▸ DATASET CONTENT:

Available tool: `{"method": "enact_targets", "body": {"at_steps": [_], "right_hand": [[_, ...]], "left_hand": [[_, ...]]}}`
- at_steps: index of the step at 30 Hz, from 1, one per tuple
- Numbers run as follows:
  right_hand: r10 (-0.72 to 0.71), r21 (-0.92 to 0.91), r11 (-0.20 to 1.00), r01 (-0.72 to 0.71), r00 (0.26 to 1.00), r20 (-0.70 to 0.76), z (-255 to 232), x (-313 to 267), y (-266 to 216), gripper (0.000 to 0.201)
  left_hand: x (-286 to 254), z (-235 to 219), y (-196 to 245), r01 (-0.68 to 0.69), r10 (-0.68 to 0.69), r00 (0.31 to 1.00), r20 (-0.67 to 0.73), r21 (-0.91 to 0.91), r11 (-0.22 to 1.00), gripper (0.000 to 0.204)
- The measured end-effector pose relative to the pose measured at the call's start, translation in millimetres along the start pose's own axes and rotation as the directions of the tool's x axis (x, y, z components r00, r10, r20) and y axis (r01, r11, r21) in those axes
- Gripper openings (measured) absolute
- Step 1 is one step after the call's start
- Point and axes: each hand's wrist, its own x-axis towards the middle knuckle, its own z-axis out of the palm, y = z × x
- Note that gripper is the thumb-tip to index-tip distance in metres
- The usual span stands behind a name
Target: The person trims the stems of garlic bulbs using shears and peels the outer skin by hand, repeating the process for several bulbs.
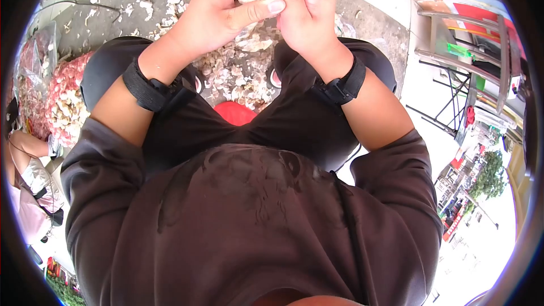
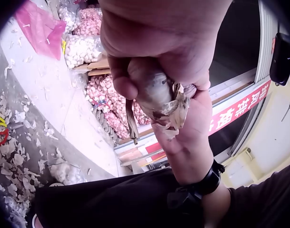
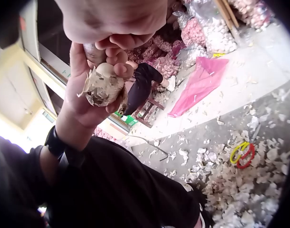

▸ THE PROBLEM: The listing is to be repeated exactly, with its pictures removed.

▸ EXERCISE SOLUTION:
Available tool: `{"method": "enact_targets", "body": {"at_steps": [_], "right_hand": [[_, ...]], "left_hand": [[_, ...]]}}`
- at_steps: index of the step at 30 Hz, from 1, one per tuple
- Numbers run as follows:
  right_hand: r10 (-0.72 to 0.71), r21 (-0.92 to 0.91), r11 (-0.20 to 1.00), r01 (-0.72 to 0.71), r00 (0.26 to 1.00), r20 (-0.70 to 0.76), z (-255 to 232), x (-313 to 267), y (-266 to 216), gripper (0.000 to 0.201)
  left_hand: x (-286 to 254), z (-235 to 219), y (-196 to 245), r01 (-0.68 to 0.69), r10 (-0.68 to 0.69), r00 (0.31 to 1.00), r20 (-0.67 to 0.73), r21 (-0.91 to 0.91), r11 (-0.22 to 1.00), gripper (0.000 to 0.204)
- The measured end-effector pose relative to the pose measured at the call's start, translation in millimetres along the start pose's own axes and rotation as the directions of the tool's x axis (x, y, z components r00, r10, r20) and y axis (r01, r11, r21) in those axes
- Gripper openings (measured) absolute
- Step 1 is one step after the call's start
- Point and axes: each hand's wrist, its own x-axis towards the middle knuckle, its own z-axis out of the palm, y = z × x
- Note that gripper is the thumb-tip to index-tip distance in metres
- The usual span stands behind a name
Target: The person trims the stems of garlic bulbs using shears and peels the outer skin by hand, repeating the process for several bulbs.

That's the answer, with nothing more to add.